Microsoft warns: new spam campaign targets Europeans with backdoor

A new malspam campaign abuses an old Microsoft Office vulnerability CVE-2017-11882 to install a backdoor trojan on users' computers

Microsoft issued a warning about a new malspam campaign that abuses CVE-2017-11882 to install a backdoor trojan on the vulnerable system

Tech giant Microsoft issued a warning^[1] about a new Office suite exploit that is being abused by hackers with the help of malicious spam campaign. According to a brief message, the threat actors are sending out phishing emails with an attached .RTF file which, once opened, checks for vulnerable machines and installs malware without their interaction whatsoever.

The vulnerability CVE-2017-11882^[2] which was patched back in 2017, although Microsoft Intelligence observes a variety of infections in the wild:

The CVE-2017-11882 vulnerability was fixed in 2017, but to this day, we still observe the exploit in attacks. Notably, we saw increased activity in the past few weeks. We strongly recommend applying security updates.

The campaign mainly targets Europeans, as the spam emails come to the victims written in various European languages.

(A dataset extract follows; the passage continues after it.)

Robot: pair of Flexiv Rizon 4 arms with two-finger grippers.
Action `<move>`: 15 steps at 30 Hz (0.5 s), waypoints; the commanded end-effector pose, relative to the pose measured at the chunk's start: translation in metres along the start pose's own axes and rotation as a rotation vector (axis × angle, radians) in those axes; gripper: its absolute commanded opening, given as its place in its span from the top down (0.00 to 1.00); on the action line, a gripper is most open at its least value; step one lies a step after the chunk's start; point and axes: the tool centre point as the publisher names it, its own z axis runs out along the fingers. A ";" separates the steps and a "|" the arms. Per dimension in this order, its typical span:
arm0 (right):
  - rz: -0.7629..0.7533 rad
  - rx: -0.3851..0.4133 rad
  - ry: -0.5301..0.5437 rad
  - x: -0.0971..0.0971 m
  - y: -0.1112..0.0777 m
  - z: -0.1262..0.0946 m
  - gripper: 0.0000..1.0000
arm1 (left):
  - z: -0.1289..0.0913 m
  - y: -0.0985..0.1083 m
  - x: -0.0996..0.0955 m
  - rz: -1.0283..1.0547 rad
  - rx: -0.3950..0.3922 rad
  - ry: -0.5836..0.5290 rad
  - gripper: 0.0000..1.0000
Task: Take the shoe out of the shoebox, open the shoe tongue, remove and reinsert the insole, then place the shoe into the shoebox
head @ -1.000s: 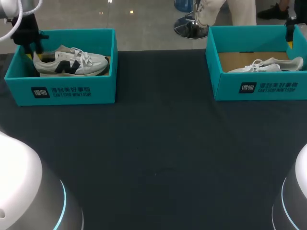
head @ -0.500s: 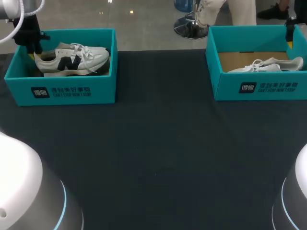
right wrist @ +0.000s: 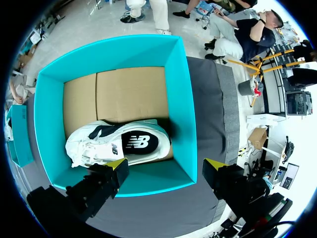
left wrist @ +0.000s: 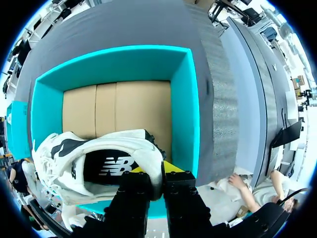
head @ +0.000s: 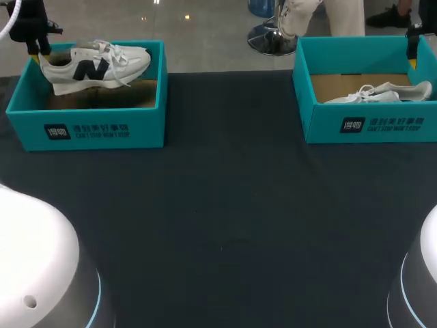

The malicious RTF file downloads and installs Trojan:MSIL/Cretasker

According to Microsoft-issued warning, the opened RTF file does not prompt any pop-ups or asks to enable macros, but instead runs multiple scripts which help to determine whether or not the machine can be exploited:

In the new campaign, the RTF file downloads and runs multiple scripts of different types (VBScript, PowerShell, PHP, others) to download the payload. The backdoor payload then tries to connect to a malicious domain that’s currently down.

The executed PowerShell command then downloads another file and places it into Temp and AppData folders. Additionally, the malware also creates a scheduled task SystemIDE, which consequently enables malware to run and increase the persistence.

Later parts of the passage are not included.